The Deep
- Author: Helen Dunmore
- Language: English
- Series: Ingo tetralogy
- Genre: Children's Novel
- Publisher: HarperCollins Children's Books
- Publication date: 1 May 2007
- Publication place: United Kingdom
- Media type: Print (hardcover)
- Pages: 336 pp
- ISBN: 0-00-720491-4
- OCLC: 81452773
- Preceded by: The Tide Knot
- Followed by: The Crossing of Ingo

= The Deep (Dunmore novel) =

2007 novel by Helen Dunmore

The Deep is a 2007 children's novel by English writer Helen Dunmore. As the third book of the Ingo tetralogy, it is preceded by Ingo (2005) and The Tide Knot (2006) followed by The Crossing of Ingo (2008).

==Plot summary==
A devastating flood has torn through the worlds of Air and Ingo, and now, deep in the ocean, a monster is stirring.
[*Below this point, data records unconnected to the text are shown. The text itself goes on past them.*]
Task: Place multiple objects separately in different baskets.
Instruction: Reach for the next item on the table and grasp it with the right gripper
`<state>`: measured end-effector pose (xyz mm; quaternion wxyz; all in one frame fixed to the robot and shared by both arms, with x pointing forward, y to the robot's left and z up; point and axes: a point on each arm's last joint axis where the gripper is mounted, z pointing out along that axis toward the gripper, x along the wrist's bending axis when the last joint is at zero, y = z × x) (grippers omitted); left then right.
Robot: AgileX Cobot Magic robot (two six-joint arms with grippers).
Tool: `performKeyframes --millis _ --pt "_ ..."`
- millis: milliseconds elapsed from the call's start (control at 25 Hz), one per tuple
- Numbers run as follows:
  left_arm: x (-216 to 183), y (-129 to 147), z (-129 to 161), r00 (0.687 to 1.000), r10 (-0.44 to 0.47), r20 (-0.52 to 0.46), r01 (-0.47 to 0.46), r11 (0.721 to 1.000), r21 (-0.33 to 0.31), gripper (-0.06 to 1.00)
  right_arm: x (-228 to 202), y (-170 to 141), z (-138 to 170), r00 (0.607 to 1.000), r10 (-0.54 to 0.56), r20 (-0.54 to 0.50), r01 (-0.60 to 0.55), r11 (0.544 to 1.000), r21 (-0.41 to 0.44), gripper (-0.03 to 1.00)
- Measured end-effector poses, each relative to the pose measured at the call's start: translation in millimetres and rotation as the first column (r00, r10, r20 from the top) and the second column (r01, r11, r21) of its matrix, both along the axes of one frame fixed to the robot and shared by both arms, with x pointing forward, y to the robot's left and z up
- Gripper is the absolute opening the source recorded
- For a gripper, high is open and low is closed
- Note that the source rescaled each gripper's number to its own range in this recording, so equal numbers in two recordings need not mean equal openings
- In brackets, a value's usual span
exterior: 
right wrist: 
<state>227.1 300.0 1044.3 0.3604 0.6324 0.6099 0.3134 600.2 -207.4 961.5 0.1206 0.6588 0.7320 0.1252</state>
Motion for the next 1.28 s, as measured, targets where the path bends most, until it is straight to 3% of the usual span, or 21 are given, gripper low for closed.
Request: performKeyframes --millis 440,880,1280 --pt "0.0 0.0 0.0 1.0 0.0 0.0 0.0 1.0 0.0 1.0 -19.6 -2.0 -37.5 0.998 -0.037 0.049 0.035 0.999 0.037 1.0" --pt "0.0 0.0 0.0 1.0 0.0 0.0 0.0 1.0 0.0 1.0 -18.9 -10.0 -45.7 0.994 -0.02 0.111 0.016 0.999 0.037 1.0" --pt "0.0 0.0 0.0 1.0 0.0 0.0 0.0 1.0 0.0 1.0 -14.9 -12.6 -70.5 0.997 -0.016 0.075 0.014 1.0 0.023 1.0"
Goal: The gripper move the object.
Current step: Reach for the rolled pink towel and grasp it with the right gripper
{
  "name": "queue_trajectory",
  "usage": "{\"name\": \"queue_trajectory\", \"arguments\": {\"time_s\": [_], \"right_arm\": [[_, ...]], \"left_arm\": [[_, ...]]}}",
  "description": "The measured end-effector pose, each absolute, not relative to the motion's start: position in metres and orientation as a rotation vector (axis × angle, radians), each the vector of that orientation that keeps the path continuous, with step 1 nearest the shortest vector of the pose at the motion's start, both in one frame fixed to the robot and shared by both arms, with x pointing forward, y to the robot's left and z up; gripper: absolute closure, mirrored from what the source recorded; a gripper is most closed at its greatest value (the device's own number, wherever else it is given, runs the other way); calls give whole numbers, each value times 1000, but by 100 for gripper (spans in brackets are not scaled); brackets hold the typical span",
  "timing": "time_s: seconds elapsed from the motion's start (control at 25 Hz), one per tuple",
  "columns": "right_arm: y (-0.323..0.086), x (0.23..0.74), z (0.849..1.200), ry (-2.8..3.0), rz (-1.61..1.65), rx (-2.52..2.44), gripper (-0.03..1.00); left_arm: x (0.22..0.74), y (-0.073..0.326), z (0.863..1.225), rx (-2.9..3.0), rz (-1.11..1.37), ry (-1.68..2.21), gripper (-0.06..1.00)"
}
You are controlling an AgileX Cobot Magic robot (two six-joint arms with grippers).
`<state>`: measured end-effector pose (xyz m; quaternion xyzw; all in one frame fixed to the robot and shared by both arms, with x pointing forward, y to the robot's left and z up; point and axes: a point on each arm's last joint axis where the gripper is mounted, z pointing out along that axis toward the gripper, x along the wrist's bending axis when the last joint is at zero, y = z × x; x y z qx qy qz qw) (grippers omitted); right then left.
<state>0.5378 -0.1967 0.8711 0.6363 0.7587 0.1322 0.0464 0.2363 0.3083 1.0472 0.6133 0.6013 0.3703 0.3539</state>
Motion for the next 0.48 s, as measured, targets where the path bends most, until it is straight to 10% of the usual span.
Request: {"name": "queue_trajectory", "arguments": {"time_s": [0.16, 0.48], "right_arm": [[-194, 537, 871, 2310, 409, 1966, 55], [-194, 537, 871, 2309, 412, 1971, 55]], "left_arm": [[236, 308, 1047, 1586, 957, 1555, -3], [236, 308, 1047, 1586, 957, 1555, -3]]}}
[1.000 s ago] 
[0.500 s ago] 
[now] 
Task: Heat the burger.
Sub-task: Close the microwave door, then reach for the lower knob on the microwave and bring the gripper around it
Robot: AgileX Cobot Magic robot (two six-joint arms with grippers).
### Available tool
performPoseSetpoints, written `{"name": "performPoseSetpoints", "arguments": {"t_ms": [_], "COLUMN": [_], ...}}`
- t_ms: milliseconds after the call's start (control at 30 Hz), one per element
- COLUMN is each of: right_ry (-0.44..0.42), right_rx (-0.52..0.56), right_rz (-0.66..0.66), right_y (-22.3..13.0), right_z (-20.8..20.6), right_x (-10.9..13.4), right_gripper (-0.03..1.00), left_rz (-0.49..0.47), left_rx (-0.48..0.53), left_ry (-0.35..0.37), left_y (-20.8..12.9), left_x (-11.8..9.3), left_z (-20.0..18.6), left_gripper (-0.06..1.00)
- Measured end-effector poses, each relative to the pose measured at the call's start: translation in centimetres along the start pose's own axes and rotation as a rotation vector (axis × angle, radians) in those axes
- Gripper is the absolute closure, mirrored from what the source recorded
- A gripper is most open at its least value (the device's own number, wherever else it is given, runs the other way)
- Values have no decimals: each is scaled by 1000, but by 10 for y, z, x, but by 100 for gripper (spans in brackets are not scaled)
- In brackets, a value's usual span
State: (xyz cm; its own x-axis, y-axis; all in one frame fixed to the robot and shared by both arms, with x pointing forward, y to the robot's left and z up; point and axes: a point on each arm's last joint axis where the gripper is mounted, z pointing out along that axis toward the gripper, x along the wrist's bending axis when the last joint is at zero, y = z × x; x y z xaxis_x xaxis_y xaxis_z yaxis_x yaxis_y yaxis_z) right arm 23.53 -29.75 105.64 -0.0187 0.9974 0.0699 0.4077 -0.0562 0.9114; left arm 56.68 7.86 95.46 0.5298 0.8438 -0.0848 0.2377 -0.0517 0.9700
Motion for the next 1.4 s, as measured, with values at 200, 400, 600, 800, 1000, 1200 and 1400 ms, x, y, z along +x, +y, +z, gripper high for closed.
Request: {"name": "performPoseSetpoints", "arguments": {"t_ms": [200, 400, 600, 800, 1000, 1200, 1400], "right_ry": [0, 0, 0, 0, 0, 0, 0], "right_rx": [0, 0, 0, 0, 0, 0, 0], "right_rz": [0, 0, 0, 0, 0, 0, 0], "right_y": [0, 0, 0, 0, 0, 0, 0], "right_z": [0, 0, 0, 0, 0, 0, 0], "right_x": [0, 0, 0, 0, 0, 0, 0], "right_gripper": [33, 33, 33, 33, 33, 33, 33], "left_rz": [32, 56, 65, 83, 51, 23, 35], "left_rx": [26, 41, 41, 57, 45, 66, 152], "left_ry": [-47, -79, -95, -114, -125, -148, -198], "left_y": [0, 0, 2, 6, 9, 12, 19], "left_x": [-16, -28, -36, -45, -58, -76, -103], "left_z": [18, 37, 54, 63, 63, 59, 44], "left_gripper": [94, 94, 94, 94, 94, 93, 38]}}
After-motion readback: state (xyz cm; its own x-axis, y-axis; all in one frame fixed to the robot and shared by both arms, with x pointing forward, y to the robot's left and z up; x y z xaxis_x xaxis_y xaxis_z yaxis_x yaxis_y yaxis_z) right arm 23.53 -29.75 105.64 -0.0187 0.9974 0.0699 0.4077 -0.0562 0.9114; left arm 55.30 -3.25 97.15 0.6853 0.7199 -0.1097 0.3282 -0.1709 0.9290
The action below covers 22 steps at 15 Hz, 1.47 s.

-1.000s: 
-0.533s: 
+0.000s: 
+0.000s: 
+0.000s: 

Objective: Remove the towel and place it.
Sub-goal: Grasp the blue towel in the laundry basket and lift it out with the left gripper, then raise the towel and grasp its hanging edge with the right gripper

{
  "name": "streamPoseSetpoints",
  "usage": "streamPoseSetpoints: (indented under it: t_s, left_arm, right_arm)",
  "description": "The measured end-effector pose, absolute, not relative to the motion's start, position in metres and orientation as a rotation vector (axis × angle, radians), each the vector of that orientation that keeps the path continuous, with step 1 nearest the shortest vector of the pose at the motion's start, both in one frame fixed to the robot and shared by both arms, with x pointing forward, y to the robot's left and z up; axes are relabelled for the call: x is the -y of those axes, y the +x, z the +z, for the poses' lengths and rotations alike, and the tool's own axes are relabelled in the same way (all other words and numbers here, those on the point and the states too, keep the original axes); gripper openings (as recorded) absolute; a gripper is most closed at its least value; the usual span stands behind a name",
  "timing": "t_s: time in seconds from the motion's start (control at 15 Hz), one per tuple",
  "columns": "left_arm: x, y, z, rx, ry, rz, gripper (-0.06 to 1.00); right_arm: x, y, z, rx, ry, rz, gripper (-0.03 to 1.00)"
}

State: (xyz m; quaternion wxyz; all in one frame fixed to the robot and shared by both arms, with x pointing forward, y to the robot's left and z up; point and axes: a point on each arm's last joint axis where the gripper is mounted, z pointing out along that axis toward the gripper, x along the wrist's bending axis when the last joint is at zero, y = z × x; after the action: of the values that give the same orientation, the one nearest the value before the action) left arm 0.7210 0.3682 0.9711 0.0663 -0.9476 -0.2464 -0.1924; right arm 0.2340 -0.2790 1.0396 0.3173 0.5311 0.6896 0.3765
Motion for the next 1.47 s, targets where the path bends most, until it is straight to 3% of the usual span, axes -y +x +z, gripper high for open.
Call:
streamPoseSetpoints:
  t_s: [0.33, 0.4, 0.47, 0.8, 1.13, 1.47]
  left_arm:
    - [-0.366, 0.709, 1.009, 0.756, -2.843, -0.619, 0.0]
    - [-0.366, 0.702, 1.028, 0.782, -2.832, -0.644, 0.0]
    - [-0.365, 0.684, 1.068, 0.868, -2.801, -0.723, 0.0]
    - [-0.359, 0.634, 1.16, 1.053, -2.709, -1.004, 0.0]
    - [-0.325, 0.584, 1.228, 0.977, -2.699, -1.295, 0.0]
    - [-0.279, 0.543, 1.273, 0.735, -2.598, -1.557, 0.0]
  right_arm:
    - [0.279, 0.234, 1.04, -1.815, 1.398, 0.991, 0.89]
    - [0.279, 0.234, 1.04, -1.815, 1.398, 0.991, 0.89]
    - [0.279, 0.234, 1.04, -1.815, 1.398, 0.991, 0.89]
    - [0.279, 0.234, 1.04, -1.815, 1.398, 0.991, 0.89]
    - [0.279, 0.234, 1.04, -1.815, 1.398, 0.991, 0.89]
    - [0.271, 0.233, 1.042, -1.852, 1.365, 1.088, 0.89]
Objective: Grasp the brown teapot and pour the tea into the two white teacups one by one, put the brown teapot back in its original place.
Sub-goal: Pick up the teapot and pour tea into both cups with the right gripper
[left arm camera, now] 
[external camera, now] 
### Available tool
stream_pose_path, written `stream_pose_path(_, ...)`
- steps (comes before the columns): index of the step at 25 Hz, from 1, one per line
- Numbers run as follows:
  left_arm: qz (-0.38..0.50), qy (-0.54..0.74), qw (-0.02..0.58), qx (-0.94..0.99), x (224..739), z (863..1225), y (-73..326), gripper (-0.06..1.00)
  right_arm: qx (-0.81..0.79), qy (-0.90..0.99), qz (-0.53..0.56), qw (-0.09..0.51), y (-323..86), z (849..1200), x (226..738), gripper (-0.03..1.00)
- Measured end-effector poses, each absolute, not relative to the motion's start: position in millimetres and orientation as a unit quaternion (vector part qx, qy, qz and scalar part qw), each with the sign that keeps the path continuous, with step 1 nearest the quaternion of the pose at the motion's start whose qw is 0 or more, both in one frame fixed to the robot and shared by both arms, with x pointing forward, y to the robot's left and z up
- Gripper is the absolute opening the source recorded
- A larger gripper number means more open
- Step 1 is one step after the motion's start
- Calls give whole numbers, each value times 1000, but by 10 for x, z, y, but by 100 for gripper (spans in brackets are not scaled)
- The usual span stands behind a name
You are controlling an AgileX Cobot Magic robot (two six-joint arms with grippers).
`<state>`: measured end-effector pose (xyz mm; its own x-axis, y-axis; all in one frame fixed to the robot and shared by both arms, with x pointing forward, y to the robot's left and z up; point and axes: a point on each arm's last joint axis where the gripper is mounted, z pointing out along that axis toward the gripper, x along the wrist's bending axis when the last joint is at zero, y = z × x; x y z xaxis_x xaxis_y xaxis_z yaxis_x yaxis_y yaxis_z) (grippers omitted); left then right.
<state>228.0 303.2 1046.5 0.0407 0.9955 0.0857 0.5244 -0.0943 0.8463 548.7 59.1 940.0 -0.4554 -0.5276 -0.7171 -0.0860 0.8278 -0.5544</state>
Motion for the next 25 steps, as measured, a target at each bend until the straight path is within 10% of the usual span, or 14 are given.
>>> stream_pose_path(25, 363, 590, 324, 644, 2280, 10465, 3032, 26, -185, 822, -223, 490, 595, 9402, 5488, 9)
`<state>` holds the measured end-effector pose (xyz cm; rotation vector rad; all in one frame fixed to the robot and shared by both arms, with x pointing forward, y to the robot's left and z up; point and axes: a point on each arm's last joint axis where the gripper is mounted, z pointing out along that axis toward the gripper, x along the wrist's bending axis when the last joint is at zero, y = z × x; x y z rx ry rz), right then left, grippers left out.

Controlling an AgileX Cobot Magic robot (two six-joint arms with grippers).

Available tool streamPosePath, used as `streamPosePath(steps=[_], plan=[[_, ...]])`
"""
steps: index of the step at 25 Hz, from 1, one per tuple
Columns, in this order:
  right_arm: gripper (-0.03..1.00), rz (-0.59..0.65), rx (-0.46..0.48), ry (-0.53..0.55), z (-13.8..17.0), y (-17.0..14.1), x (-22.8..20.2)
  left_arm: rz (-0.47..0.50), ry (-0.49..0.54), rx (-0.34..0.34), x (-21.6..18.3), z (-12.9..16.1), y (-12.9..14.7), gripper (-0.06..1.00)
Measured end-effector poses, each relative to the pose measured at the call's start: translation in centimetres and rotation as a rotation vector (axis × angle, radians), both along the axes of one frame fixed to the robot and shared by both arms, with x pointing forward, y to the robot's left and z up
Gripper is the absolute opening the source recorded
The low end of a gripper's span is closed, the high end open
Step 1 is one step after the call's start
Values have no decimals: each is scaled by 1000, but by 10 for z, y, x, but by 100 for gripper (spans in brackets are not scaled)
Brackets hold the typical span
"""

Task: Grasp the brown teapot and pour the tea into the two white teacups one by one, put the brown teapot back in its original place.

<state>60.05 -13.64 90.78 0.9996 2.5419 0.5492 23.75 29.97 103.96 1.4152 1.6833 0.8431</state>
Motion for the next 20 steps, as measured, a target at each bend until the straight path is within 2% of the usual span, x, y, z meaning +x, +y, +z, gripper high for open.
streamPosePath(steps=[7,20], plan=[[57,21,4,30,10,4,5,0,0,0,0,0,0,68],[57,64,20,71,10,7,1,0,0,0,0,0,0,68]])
Mer legend says that only those with dual blood—half Mer, half human—can overcome the Kraken that stirs in The Deep.

Sapphire must return to the Deep, with the help of her friend the whale, and face this terrifying creature - and her brother Conor and Mer friend Faro will not let her go without them. Those with pure Mer blood cannot go to the Deep.

Sapphire has moved back into the cottage by the cove, and is visiting Ingo all the time. When she is summoned to an assembly of the Mer she learns that the Kraken, a creature with the power to destroy their world, has awakened. Sapphire makes a deal with the Mer: if she and Conor help put the Kraken back to sleep their father will have the choice to leave Ingo. Ervys, a spokesperson (self-proclaimed leader, which the Mer do not have, as it causes problems) for the Mer, is outraged by this deal but gives his approval so the Mer will be safe. Sapphire, Conor and Faro (Faro should not be able to go to The Deep, but in Saldowr's mirror, he sees that he is not pure Mer, but part Human) go into the Deep with the help of the whale (that saves Sapphire from the Deep in The Tide Knot) to find the Kraken, and put him to sleep. It is not revealed what the Kraken really is, but it is clearly a shapeshifter. After a battle of minds, Sapphire manages to get the Kraken to sleep, and with Conor and Faro she goes back to the Mer to tell them the good news. Ervys is still furious especially when Faro asks Sapphire to make the crossing of Ingo with him. She agrees, but only on the condition that Conor may go too. Faro counters by insisting that his sister will also go. Although Sapphire does not want Elvira and Conor together, she agrees.

When Sapphire and Conor return home they are horrified when their mother and her boyfriend Roger tell them they are all moving to Australia for three months. After talking with her friend Rainbow and Granny Carne Sapphire tells Conor she does not want to leave, and they tell their mother and Roger that they won't be going. Jennie and Roger reluctantly decide to go without them.

The final chapter ends with Faro and Sapphire making Deublek, or friendship bracelets out of their hair.

==Reception==
Booklist reviewer Anne O'Malley praised the author's "fine writing", while Ruth Bamford found the book "easy to read and beautifully written". In a positive review, The Horn Book Magazines Anita L. Burkham wrote, "Sapphire's picturesque life on the coast of Cornwall and the enchanting and perilous world underwater are depicted with equal depth and resonance in Dunmore's commanding prose."

The Sunday Timess Nicolette Jones liked the book's "sensual, descriptive prose that evokes the watery kingdom with conviction" and said the "characters are clear-cut and written with exuberance". The book was reviewed by Magpies, School Librarian, and Voice of Youth Advocates.